Swedish heavy metal band Avatar included a cover version of the song on their 2014 album, Hail the Apocalypse.

Tunisian singer Emel Mathlouthi released a cover in English and Arabic in 2020 on her album The Tunis Diaries.

Transgender activist Daniella Carter and J Patt from The Knocks recorded an electronic cover version of the song in 2021. It is the debut single from Nirvana Reimagined as House and Techno by music producer Jonathan Hay.
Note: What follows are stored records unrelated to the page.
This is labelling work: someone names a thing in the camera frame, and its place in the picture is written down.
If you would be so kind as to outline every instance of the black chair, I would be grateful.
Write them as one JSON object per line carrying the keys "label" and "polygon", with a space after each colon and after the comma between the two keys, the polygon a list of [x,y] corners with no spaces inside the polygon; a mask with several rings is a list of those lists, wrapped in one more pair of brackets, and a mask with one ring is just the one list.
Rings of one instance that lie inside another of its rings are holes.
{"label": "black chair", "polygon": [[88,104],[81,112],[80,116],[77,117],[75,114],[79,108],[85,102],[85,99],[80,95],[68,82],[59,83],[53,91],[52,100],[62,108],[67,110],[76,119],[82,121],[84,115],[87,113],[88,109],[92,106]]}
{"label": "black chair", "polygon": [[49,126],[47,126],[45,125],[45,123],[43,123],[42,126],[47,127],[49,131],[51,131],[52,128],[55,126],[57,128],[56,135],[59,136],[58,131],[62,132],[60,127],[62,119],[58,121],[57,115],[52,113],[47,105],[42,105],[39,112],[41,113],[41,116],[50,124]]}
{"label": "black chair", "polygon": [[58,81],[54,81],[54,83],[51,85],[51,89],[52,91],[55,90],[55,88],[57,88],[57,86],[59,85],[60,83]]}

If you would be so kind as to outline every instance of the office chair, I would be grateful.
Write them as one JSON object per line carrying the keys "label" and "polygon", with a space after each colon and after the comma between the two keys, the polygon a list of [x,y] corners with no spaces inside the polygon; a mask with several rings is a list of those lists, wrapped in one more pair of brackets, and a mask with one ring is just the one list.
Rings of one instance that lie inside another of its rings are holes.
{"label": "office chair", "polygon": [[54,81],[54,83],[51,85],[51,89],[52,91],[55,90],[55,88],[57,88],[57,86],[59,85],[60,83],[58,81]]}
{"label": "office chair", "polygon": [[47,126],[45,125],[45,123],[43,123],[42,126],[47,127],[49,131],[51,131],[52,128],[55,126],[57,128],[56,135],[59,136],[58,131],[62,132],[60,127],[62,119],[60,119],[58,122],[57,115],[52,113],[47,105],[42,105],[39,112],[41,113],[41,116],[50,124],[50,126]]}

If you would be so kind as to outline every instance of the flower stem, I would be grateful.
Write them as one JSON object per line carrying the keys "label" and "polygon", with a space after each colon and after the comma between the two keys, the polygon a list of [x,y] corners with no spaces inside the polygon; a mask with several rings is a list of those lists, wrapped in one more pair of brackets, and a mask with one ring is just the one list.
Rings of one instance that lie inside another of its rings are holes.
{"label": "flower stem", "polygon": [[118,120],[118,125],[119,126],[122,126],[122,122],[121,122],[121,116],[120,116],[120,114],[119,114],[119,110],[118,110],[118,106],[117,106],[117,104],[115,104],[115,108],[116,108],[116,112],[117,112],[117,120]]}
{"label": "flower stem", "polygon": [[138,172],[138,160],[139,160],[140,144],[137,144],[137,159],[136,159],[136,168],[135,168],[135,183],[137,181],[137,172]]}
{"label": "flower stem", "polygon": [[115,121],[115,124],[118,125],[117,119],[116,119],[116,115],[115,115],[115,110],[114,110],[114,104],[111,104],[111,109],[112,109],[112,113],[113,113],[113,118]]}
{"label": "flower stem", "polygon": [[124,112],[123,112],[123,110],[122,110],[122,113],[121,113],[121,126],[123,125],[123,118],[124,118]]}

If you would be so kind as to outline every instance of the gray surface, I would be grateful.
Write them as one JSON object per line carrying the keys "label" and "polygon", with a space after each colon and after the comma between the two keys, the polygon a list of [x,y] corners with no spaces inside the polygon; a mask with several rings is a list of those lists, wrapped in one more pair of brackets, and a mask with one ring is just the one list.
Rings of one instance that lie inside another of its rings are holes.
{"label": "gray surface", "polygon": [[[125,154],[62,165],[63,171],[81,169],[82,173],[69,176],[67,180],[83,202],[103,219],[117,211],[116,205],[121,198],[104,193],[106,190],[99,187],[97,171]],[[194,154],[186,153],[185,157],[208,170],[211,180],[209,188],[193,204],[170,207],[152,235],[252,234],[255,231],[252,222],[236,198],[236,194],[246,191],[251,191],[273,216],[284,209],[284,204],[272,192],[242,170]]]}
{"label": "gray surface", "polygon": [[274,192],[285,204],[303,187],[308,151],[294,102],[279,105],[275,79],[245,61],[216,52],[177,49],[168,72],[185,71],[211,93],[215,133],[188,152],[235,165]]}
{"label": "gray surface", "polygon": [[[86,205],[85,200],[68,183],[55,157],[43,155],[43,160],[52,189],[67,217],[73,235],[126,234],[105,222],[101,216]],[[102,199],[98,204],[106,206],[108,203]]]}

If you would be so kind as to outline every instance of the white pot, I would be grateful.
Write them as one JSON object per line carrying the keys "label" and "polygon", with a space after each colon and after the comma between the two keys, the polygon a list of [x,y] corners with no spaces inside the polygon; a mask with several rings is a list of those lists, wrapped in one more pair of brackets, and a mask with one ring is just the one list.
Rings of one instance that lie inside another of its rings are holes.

Singer/songwriter Stephen Wilson Jr. released an EP in 2025 called "Blankets" which included a cover version of the song.

==Charts==

2020 weekly chart performance for "Something in the Way"
| Chart (2020) | Peak position |
|---|---|
| Scottish Singles Sales (Official Charts) | 42 |
| UK Singles Downloads (Official Charts) | 50 |
| UK Singles Sales (OCC) | 51 |
| US Digital Song Sales (Billboard) | 45 |
| US Rock Digital Songs Sales (Billboard) | 2 |
| US Alternative Digital Songs Sales (Billboard) | 5 |
| Wales (OCC) | 39 |

2022 weekly chart performance for "Something in the Way"
| Chart (2022) | Peak position |
|---|---|
| Australia (ARIA) | 22 |
| Canada Hot 100 (Billboard) | 34 |
| Global 200 (Billboard) | 23 |
| Czech Republic Singles Digital (ČNS IFPI) | 57 |
| France (SNEP) | 180 |
| Greece (IFPI) | 8 |
| Hungary (Single Top 40) | 25 |
| Iceland (Tónlistinn) | 15 |
| Ireland (IRMA) | 47 |
| Lithuania (AGATA) | 34 |
| New Zealand (Recorded Music NZ) | 40 |
| Portugal (AFP) | 169 |
| Slovakia (Singles Digitál Top 100) | 48 |
| Sweden Heatseeker (Sverigetopplistan) | 8 |
| UK Singles (Official Charts) | 76 |
| US Billboard Hot 100 | 46 |
| US Hot Rock & Alternative Songs (Billboard) | 4 |

==Certifications==

Certifications for "Something in the Way"
| Region | Certification | Certified units/sales |
| Australia (ARIA) | 2× Platinum | 140,000^{‡} |
| Canada (Music Canada) | Platinum | 80,000^{‡} |
| New Zealand (RMNZ) | Platinum | 30,000^{‡} |
| United Kingdom (BPI) Sales since 2004 | Gold | 400,000^{‡} |
| United States (RIAA) | Platinum | 1,000,000^{‡} |
^{‡} Sales+streaming figures based on certification alone.

==Accolades==

Accolades for "Something in the Way"
| Year | Publication | Country | Accolade | Rank |
| 1998 | Kerrang! | United Kingdom | 20 Great Nirvana Songs Picked by the Stars | 13 |
| 2019 | The Guardian | Nirvana's 20 greatest songs – ranked! | 12 |
| 2023 | The A.V. Club | United States | Essential Nirvana: Their 30 greatest songs, ranked | 11 |

==Other releases==

- A boombox-recorded full-band version, recorded in March 1991 at a barn in Tacoma, Washington the band were using as a rehearsal space, appeared on disc two of the 20th anniversary "Deluxe" and "Super Deluxe" versions of Nevermind, released in September 2011.
- An early "Devonshire mix" of the Nevermind version appeared on disc four of the 20th anniversary "Super Deluxe" version of Nevermind.
- Amateur footage of live version, recorded at Kokusai Koryu Center in Osaka, Japan on February 14, 1992, appeared on the live video Live! Tonight! Sold Out!!, released in November 1994.